On prend trois fois plus d’antidépresseurs à 80 ans qu’à 30 ans.

Vivre vieux, c’est vivre heureux ? Faux !, à en croire une étude publiée jeudi par la Mutualité chrétienne (MC). Les chiffres de consommation d’antidépresseurs des affiliés de la MC pour l’année 2014 ont servi de baromètre. Extrapolés à l’ensemble de la population, ils livrent un tableau plutôt… déprimant de la vieillesse.

Ainsi, 17 % des octogénaires du pays consomment des antidépresseurs, contre 6 % de trentenaires. C’est quasi le triple. Si les tendances sont identiques chez les femmes et les hommes, la prise d’antidépresseurs est deux fois plus importante chez les femmes que chez les hommes : 21 % des mamies âgées de 80 à 90 ans ont recours aux antidépresseurs contre 11 % des papys.

Une tendance qui se confirme

“L’idée de couler de vieux jours heureux n’est pas une réalité pour nombre de seniors”, constate Jean Hermesse, secrétaire général de la Mutualité chrétienne.

Certaines études ont pointé une stabilisation, voire une amélioration du bien-être à un âge plus avancé, malgré une santé qui décline et une mémoire qui peut jouer des tours. Mais ces affirmations sont de plus en plus souvent remises en question, indique la Mutualité chrétienne.

Il y a quelques années, une étude britannique démontrait plutôt une tendance inverse : les symptômes dépressifs ne cessent d’augmenter à mesure que l’âge avance. Le service d’études de la MC vient d’arriver à la même conclusion : la vieillesse prédispose à la dépression.

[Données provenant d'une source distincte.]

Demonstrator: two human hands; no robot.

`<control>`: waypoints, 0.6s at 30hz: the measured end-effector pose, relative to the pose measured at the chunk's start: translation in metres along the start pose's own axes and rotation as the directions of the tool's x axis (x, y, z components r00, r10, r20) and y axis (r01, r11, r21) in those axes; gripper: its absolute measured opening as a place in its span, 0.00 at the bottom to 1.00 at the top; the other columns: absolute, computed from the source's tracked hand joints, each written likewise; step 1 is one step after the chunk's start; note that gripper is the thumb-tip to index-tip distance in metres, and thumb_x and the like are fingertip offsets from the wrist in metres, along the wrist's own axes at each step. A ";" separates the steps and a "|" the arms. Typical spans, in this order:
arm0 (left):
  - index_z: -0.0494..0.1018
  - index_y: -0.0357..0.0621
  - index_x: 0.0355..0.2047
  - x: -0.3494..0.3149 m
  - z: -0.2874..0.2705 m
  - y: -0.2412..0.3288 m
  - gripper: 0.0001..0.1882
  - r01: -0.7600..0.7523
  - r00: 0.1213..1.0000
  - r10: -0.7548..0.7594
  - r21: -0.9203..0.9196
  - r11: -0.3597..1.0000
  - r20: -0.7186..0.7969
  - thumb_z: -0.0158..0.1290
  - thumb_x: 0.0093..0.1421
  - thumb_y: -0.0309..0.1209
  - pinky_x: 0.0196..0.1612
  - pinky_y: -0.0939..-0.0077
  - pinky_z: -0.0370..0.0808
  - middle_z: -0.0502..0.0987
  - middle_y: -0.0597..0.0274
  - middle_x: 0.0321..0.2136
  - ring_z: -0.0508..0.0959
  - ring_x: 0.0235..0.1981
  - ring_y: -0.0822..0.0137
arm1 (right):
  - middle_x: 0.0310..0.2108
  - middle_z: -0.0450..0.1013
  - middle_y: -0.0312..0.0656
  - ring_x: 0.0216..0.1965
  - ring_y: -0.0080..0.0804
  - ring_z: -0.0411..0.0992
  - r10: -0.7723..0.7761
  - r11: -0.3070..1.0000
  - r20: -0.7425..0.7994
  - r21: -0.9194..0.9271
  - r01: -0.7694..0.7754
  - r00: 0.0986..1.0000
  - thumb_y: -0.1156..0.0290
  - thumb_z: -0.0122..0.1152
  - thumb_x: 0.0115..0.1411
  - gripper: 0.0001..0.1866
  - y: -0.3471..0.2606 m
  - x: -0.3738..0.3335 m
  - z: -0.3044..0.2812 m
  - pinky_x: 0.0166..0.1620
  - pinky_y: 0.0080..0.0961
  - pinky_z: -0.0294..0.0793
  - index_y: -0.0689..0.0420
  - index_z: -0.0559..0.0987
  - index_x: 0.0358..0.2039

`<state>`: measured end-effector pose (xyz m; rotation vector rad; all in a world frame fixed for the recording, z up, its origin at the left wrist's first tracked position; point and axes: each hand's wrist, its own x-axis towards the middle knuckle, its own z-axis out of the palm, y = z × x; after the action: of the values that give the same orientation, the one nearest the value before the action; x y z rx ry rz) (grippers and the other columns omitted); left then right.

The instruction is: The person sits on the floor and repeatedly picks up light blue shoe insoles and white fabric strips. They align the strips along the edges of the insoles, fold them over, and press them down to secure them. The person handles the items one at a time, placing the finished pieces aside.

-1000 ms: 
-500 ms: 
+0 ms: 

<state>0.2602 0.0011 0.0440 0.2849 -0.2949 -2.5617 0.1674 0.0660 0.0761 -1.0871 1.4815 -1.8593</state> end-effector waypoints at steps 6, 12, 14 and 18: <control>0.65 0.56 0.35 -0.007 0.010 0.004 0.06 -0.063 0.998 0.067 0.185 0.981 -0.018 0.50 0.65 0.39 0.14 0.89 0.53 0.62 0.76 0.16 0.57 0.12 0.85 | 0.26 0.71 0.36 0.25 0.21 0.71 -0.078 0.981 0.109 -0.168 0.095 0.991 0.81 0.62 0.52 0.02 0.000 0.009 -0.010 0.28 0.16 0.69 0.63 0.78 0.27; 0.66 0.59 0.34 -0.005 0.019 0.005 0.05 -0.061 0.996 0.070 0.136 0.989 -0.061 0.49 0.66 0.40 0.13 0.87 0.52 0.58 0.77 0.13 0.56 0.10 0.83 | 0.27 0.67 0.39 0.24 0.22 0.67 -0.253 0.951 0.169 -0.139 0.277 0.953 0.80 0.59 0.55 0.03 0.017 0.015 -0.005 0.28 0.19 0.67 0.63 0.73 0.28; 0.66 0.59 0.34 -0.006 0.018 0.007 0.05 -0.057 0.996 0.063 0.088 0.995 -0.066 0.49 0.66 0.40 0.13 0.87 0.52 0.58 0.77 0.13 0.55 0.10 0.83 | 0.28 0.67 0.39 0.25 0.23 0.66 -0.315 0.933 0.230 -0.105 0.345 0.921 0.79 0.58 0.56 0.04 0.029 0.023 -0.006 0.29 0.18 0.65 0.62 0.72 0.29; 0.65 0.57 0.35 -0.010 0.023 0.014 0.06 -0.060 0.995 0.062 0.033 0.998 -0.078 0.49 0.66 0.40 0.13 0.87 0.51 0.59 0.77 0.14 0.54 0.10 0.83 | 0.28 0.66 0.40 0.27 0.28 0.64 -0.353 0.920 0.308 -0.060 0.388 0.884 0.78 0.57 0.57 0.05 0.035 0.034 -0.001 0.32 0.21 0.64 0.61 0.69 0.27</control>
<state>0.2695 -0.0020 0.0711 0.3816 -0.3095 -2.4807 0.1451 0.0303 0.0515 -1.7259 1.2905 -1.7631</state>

Du temps plutôt que des pilules

“Les chiffres sont particulièrement inquiétants, commente Jean Hermesse. De plus en plus de gens ont peur de vieillir. Notre société opte trop souvent pour la solution de facilité : la prescription d’antibiotiques pour les seniors qui ne se sentent pas bien dans leur peau.”

La Mutualité chrétienne plaide pour un autre modèle, basé sur la cohésion sociale qui inclut les aînés.

Chez la personne âgée, la santé est aussi liée au sentiment de solitude, dit M. Hermesse. “Notre société tend à isoler les aînés et à aggraver le repli sur soi. Mais la solitude ne se soigne pas à coups de pilules. La meilleure chose à faire, plutôt que de leur prescrire des antidépresseurs, est de leur consacrer du temps, être présent, leur donner de l’attention et de la chaleur humaine.”